Instructions for the task: Copy each line, word for word, from the one with "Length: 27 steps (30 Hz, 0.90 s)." through the final line of the listing, but skip the pictures.

Data block:
──────────────────────────────

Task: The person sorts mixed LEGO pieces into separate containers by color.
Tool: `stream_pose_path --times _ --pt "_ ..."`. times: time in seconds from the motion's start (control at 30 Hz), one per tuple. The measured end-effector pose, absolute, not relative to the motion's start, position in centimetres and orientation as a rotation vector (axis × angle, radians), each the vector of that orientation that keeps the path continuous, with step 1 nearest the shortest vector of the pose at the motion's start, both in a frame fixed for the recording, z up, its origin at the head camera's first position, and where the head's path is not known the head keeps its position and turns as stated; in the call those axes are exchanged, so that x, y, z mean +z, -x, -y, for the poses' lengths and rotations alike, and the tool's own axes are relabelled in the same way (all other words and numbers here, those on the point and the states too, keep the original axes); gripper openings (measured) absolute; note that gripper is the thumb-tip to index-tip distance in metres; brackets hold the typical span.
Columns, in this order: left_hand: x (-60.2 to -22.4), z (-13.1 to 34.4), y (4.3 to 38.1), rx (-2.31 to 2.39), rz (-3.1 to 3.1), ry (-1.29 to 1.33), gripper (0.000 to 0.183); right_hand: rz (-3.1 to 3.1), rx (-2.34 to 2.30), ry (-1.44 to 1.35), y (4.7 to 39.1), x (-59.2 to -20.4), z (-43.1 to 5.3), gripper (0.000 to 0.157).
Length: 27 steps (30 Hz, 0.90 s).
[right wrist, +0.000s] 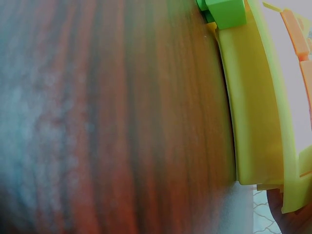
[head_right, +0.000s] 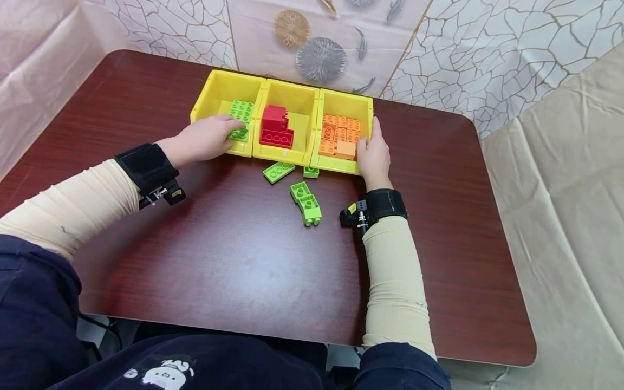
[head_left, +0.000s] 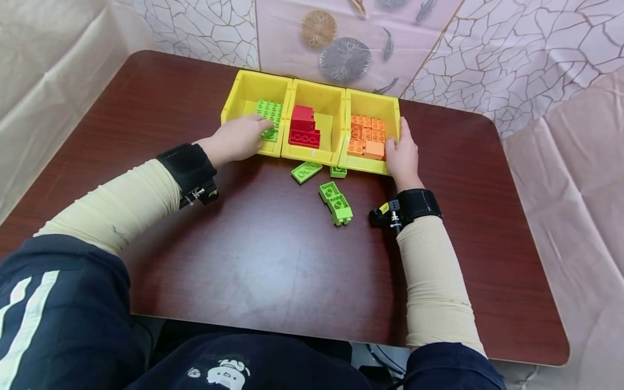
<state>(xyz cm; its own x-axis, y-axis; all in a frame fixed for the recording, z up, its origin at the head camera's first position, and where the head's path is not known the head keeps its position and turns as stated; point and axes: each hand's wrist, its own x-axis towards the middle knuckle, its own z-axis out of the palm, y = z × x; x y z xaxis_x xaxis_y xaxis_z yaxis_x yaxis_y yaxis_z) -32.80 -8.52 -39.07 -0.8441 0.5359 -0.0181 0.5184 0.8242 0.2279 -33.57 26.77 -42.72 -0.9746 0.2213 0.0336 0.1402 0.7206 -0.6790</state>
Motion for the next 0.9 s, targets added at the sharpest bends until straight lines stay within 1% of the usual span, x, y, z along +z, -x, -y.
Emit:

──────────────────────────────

Your solution:
Length: 27 steps (30 Hz, 0.90 s).
[right wrist, +0.000s] 
[head_right, +0.000s] 
[head_left, +0.000s] 
<state>(xyz cm; its own x-axis, y-axis; all in a frame fixed for the recording, z up, its origin at the head camera's first position, and where the head's path is not known the head keeps its position and turns as stated; point and axes: each hand's wrist, its own x-axis towards the middle knuckle, its own z-axis out of the palm, y = z × x; x y z xaxis_x xaxis_y xaxis_z yaxis_x yaxis_y yaxis_z) -32.80 -8.52 -39.07 -0.8441 0.5359 -0.0181 0.5184 0.8242 0.2279 -33.57 26.77 -42.72 -0.9746 0.2213 0.0336 0.1402 0.7206 -0.6790</state>
Motion for the next 0.9 s, targets added at the sharpest bends until straight lines stay within 1% of the usual span, x, y, z along +z, -x, -y.
Emit:

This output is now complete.